#### [Work required]
Could you restate the whole listing below word for word, minus the pictures?
[[ Material provided open ]]
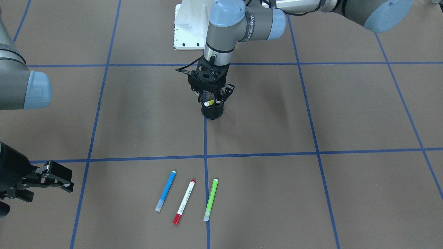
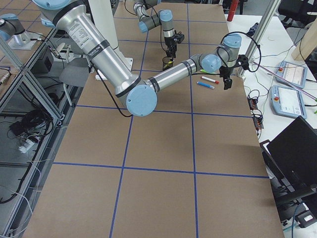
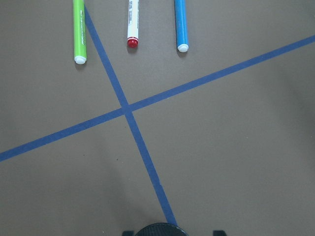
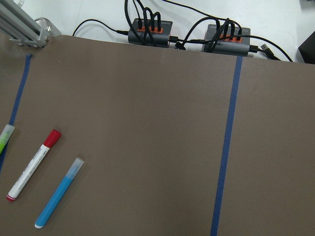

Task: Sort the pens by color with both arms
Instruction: 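Lower the left gripper onto the yellow marker in the cup and grasp it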

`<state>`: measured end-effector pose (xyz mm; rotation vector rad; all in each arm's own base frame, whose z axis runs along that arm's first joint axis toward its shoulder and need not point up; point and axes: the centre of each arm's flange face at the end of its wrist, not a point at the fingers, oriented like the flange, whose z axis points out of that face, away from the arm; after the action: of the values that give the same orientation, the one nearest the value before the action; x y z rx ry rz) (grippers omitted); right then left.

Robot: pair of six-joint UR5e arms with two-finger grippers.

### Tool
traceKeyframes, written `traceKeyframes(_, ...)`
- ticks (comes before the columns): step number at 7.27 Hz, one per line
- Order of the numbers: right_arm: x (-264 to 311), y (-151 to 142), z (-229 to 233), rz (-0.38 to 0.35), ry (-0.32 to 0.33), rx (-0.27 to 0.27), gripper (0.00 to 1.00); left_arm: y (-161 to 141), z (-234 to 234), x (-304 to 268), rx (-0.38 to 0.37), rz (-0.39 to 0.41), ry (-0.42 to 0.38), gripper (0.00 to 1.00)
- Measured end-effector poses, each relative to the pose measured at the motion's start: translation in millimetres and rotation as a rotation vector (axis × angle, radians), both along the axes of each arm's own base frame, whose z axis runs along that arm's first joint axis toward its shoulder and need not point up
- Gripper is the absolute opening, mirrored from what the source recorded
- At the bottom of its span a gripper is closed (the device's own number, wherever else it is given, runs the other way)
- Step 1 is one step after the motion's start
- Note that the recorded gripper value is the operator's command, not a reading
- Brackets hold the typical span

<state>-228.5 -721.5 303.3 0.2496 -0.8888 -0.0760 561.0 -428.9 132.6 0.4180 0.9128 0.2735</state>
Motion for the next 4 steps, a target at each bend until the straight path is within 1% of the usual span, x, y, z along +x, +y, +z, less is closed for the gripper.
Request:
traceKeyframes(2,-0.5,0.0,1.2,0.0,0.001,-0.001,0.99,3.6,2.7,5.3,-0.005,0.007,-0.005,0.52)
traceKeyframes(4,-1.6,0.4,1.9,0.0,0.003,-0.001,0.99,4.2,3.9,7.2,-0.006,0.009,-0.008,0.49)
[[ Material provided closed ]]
#### [Result of the exercise]
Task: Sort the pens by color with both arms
Instruction: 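Lower the left gripper onto the yellow marker in the cup and grasp it
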
`<state>`: measured end-effector pose (xyz mm; rotation vector rad; all in each arm's own base frame, whose z axis runs along that arm's first joint axis toward its shoulder and need not point up; point and axes: the centre of each arm's flange face at the end of its wrist, not a point at the fingers, oriented like the flange, whose z axis points out of that face, away from the arm; after the action: of the values that give the same orientation, the one nearest the value before the action; x y z rx ry rz) (grippers omitted); right then left.

Robot: pair of six-joint UR5e arms with two-finger grippers.

### Tool
traceKeyframes, written `traceKeyframes(_, ...)`
- ticks (comes before the columns): step number at 7.27 Hz, one per line
- Order of the numbers: right_arm: x (-264 to 311), y (-151 to 142), z (-229 to 233), rz (-0.38 to 0.35), ry (-0.32 to 0.33), rx (-0.27 to 0.27), gripper (0.00 to 1.00); left_arm: y (-161 to 141), z (-234 to 234), x (-304 to 268), rx (-0.38 to 0.37), rz (-0.39 to 0.41), ry (-0.42 to 0.38), gripper (0.00 to 1.00)
- Measured end-effector poses, each relative to the pose measured at the motion's start: translation in millimetres and rotation as a rotation vector (axis × angle, radians), both along the axes of each arm's own base frame, whose z axis runs along that arm's first joint axis toward its shoulder and need not point up
- Gripper is the absolute opening, mirrored from what the source recorded
- At the bottom of its span a gripper is closed (the device's own number, wherever else it is given, runs the other way)
- Step 1 is one step after the motion's start
- Note that the recorded gripper value is the operator's command, not a reading
- Brackets hold the typical span

<state>-228.5 -721.5 303.3 0.2496 -0.8888 -0.0760 561.0 -428.9 132.6 0.4180 0.9128 0.2735</state>
Motion for the next 4 steps, a target at each bend until the straight path is within 1% of the usual span, x, y, z along +x, +y, +z, less is closed for the gripper.
Request:
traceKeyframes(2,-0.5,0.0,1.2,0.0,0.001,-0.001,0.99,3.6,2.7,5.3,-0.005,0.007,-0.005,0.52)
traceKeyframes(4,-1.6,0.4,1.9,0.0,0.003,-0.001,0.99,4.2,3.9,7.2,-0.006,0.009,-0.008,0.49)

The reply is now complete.